■ Exercise
Gather all lines from the material that contain the word "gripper".

■ Data extract
☆ ☆ ☆
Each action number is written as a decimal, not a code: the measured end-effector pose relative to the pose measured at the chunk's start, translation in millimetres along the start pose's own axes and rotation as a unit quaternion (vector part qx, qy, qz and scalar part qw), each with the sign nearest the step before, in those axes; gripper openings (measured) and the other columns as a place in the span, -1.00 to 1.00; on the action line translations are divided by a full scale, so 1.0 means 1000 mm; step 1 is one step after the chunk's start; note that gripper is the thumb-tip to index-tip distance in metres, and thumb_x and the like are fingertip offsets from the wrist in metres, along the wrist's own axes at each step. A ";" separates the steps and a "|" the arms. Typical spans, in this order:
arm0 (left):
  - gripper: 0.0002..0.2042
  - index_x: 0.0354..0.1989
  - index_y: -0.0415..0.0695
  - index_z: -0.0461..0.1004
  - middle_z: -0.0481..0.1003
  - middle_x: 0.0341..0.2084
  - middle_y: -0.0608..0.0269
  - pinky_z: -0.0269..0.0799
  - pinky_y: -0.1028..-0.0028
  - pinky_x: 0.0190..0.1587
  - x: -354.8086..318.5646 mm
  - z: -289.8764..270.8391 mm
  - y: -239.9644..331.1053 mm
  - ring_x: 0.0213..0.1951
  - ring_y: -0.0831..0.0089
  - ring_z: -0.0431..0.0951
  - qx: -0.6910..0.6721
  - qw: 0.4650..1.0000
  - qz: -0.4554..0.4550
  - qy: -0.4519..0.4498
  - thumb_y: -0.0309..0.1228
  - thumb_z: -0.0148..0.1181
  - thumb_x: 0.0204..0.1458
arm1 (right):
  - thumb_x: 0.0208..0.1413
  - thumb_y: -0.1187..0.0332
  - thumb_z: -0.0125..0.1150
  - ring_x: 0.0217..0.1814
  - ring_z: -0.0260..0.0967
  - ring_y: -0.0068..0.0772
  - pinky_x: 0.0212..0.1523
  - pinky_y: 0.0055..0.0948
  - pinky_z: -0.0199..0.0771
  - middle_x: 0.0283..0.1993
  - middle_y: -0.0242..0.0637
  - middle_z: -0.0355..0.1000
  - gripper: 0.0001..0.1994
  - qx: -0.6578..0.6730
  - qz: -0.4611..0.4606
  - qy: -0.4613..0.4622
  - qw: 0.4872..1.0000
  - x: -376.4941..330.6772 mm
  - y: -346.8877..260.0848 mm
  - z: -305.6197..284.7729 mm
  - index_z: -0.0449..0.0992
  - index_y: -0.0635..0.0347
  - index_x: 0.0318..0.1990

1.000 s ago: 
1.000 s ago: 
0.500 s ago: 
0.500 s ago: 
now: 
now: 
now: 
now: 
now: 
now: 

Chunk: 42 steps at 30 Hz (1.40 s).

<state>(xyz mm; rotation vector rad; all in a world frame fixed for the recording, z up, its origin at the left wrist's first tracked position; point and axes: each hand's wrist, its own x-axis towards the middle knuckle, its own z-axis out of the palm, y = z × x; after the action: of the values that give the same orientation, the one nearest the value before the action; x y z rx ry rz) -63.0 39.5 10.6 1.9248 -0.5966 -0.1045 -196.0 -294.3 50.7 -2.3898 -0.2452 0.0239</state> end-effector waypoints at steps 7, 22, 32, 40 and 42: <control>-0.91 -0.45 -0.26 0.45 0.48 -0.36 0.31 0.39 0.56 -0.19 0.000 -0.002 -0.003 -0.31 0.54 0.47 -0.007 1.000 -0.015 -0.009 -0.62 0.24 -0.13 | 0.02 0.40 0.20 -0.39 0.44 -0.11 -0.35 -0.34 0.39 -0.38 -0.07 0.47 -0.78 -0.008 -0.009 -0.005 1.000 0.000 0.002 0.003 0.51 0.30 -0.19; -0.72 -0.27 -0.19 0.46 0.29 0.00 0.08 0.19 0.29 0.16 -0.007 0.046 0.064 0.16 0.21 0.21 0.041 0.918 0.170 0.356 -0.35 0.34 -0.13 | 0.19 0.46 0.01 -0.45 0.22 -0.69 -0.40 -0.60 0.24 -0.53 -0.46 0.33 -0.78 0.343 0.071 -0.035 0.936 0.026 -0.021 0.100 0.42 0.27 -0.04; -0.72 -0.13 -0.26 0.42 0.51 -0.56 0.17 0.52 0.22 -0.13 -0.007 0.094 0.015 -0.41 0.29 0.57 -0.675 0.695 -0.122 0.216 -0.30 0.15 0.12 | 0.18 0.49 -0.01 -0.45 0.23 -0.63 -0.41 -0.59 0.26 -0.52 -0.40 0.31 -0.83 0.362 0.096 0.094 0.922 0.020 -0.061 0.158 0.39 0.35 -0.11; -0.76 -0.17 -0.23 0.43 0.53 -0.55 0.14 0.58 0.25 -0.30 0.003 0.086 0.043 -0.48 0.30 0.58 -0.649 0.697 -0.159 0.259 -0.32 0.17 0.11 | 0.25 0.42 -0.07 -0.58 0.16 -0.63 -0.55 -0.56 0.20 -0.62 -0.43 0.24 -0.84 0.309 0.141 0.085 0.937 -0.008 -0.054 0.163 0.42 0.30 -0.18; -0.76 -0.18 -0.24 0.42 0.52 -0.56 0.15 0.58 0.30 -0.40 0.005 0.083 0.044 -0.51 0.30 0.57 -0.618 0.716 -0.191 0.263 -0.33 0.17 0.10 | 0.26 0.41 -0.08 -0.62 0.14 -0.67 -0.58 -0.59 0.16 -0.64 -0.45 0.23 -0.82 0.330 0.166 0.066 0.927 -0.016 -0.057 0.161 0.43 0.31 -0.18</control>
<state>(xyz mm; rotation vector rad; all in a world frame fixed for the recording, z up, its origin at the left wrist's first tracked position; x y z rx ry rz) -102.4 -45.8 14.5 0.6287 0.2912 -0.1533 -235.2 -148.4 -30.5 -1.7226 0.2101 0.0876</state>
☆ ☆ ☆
■ Task solution
Each action number is written as a decimal, not a code: the measured end-effector pose relative to the pose measured at the chunk's start, translation in millimetres along the start pose's own axes and rotation as a unit quaternion (vector part qx, qy, qz and scalar part qw), each with the sign nearest the step before, in those axes; gripper openings (measured) and the other columns as a place in the span, -1.00 to 1.00; on the action line translations are divided by a full scale, so 1.0 means 1000 mm; step 1 is one step after the chunk's start; note that gripper is the thumb-tip to index-tip distance in metres, and thumb_x and the like are fingertip offsets from the wrist in metres, along the wrist's own axes at each step. A ";" separates the steps and a "|" the arms. Typical spans, in this order:
  - gripper: 0.0002..0.2042
  - gripper: 0.0001..0.1994

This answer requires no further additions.